Microsoft is also working on several new touchpad gestures for Windows 11 PCs that would make the experience more premium.

Even more promising for budget laptops is the new CPU scheduler upgrade. As I found when I tested Windows 11’s hidden Low Latency Profile, Microsoft is introducing a feature that spikes the CPU to its maximum frequency for 1 to 3 seconds when opening apps or menus. This eliminates UI lag to an extent, making entry-level laptops feel remarkably snappy. Once these OS-level optimizations roll out globally, the raw performance gap emphasized in the Signal65 report will become much more noticeable in everyday use.
Windows PCs have the undeniable power of choice
Despite the MacBook Neo’s premium build quality, Microsoft’s core argument in this report still holds weight: Windows gives you choices that Apple never will.
If you want a laptop that doubles as a tablet for digital art, the Lenovo Yoga 7i and HP OmniBook X Flip offer 2-in-1 convertible designs with full touch and pen support, which are features Apple strictly reserves for the iPad.

Furthermore, the MacBook Neo is an absolute non-starter for gamers.
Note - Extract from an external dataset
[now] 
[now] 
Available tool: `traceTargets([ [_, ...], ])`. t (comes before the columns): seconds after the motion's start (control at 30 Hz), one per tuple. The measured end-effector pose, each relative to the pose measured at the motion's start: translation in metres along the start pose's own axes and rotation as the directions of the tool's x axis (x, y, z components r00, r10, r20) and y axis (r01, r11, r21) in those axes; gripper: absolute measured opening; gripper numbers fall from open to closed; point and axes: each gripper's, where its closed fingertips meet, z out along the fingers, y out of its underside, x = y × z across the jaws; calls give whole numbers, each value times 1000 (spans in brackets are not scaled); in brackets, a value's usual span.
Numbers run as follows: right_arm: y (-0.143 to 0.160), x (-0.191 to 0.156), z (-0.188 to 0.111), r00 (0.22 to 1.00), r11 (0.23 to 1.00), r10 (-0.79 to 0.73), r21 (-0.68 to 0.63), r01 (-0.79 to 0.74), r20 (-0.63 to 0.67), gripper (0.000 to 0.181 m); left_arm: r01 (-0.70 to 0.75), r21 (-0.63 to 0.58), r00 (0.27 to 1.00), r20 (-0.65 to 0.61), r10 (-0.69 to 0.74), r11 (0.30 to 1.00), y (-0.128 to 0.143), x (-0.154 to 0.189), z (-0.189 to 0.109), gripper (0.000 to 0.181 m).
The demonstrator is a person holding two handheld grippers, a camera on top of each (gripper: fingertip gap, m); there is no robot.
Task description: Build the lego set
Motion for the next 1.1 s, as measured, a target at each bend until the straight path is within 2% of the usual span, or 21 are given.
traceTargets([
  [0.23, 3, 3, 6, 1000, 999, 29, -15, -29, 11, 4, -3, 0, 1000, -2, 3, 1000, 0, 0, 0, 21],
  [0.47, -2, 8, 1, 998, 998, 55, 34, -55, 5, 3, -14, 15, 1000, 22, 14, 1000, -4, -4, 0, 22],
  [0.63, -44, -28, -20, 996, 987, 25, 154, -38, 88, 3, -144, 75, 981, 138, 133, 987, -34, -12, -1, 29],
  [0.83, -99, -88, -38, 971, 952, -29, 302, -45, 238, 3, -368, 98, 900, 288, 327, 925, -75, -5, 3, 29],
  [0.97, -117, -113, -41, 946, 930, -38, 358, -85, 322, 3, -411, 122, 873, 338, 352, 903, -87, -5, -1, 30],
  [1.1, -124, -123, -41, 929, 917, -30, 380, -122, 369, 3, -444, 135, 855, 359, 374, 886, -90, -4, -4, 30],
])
Apple’s ecosystem remains hostile to traditional PC gaming. Meanwhile, Windows 11 gives you native access to DirectX 12, Steam, Epic Games, and thousands of titles that will simply never run on macOS. The inclusion of Xbox Game Pass Ultimate in the student offer is a massive dagger to the Neo’s appeal for young buyers who want a device for both homework and entertainment.

That said, the truth is that the Signal65 report is a reflection of a panicked PC industry trying to fight a design war with benchmark charts. The MacBook Neo is going to sell incredibly well because it looks and feels like a $1,000 laptop for almost half the price.
But for buyers who care about storage capacity, multi-monitor support, touchscreens, and PC gaming, Microsoft’s message that the Windows ecosystem still offers significantly more computer for your money still holds.
A simple explanation for this is that once you buy a MacBook Neo, you’ll be hard-pressed not to get an iPhone, and then an AirPods, and then an Apple Watch…and continue buying their next iterations while climbing the price ladder. Not to mention the subscriptions that Apple subtly pushes you into. Ecosystem is Apple’s play here, and it’s not exactly an industry secret.

Of course, we’re not defending Microsoft or PC OEMs, but at least you have impeccable choices with Windows PCs. You don’t have to stick with a brand. You can choose any smartphone brand, Android or iPhone. You can even choose to build your own custom PC!
Microsoft has a lot of work to do. It starts with fixing Windows, and fortunately, 2026 is all about this. As for the next year, when or if MacBook Neo 2 launches, software optimizations alone can’t help the company.